Min-jun didn’t respond. He caught movement in his peripheral vision—someone rising from the black leather bench in the waiting area.
Their eyes met, the handshake brief. Unsmiling. All control and no warmth.
They moved to a meeting room—all frosted glass, brushed steel, and the smell of expensive nothing. Min-jun dropped into a chair with the languid ease of someone who’d done this too many times before. He crossed one leg over the other and leaned back slightly, studying Taesan from beneath his lashes.
The bodyguard didn’t sit. Just stood there, arms folded, a monolith carved from some discipline. Tall. Broad-shouldered. Stoic. Silent.
Then, he spoke. “I’m not your average security detail. I’m one person—present for every activity. I blend in. Fewer eyes, fewer patterns.”
Min-jun’s gaze flicked to his manager.
The folder was opened, pages rustled like dead leaves.
“Military background,” his manager said. “More versatile than your old team. And a lot more discreet.”
Taesan added, crisp and unapologetic, “I’ll need access to your schedule, your phone contacts, keys to your home, and access to all your security feeds. Interior and exterior.”
My home?
Min-jun raised a brow, unease creeping into his chest. Not fear. Not exactly.
Taesan, of course, noticed. Of course, he read the flicker of hesitation like a fingerprint. “You do know what ‘twenty-four-hour’ means, right?” His tone didn’t mock. It didn’t need to. “I’ll be living with you.”
Min-jun’s spine straightened. His fingers twitched faintly against the armrest.

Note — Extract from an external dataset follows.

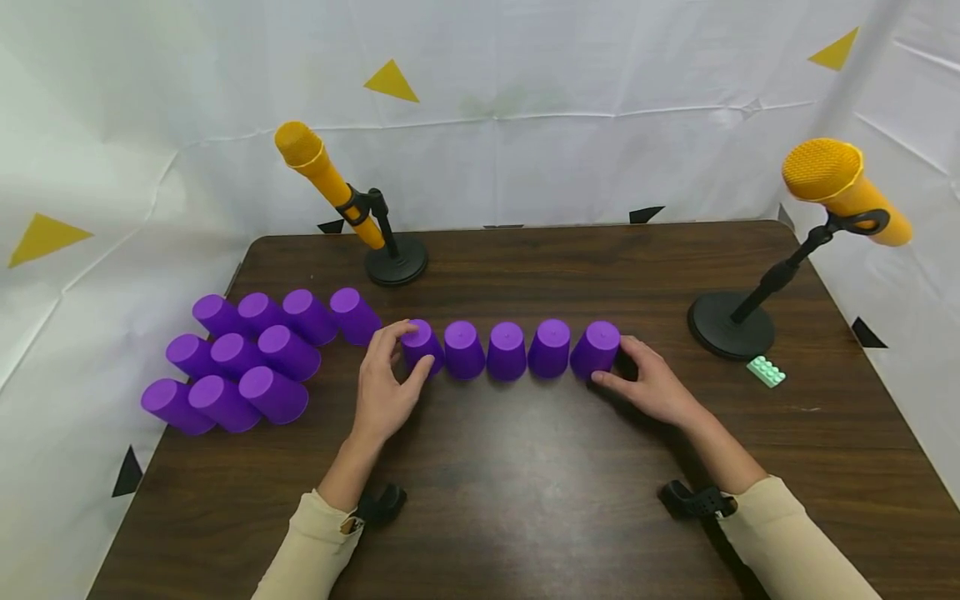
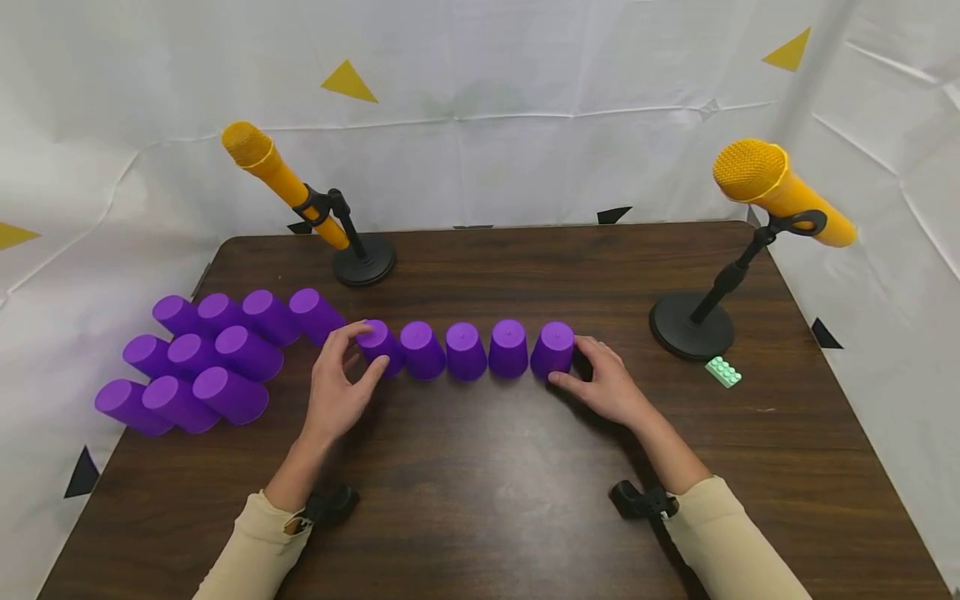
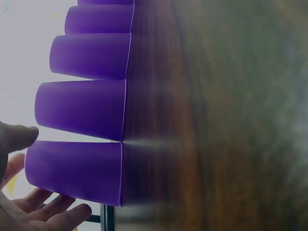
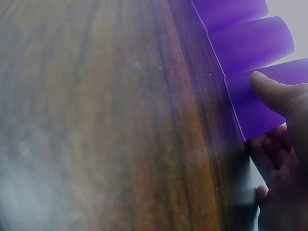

His manager chimed in, too quickly. “Think of him as a live-in guard dog.”
Min-jun didn’t smile. His mind was no longer in the room. It was in that hallway again—dimly lit. Her silhouette flickering like static at the edge of vision. That blade catching light. Her voice like cracked glass. And the moment he realized that a fan’s love could curdle into obsession. That no amount of charm could save you if they decided they were owed something from you.
Min-jun blinked the memory away and exhaled. “I don’t need someone in my house.” His voice was quiet, controlled. “I need someone with me in public. That’s it.” But the words rang hollow even to himself. He glanced at Taesan. “What if I have guests over?” he asked, careful, deliberate. “Do I get privacy?”
Taesan’s expression didn’t shift. “I’ll screen all your guests.”
“And what about… the other kind of guest?” he said, voice dipping lower, almost a purr. “You know. The fun kind.”
The manager sighed audibly. “For your reputation,” he said dryly, “let’s hope you’re not bringing those kinds of guests home.”
Min-jun’s face didn’t move, but the tension was back in his jaw. He didn’t need to respond. They both knew the truth.
No scandals. No lovers. No rumors, except the ones made up by fans and whispered in YouTube comment sections. In interviews, he was the perfect daydream—modest, hardworking, a little shy. A man who saved his kisses for the camera. A man who’d never even held someone’s hand off-script. A twenty-seven year old virgin apparently.
Min-jun leaned back again, slowly, one hand resting across his stomach like he was folding himself as he adjusted his jacket.
His manager’s voice softened. “This is for your safety.”
It was another layer of glass around him. Another locked door. Another person who got to watch him breathe.
Min-jun turned his face slightly, casting Taesan in his peripheral vision. He licked the inside of his cheek and offered a lazy half-smile. “Welcome to the cage, I guess.”
Taesan didn’t react.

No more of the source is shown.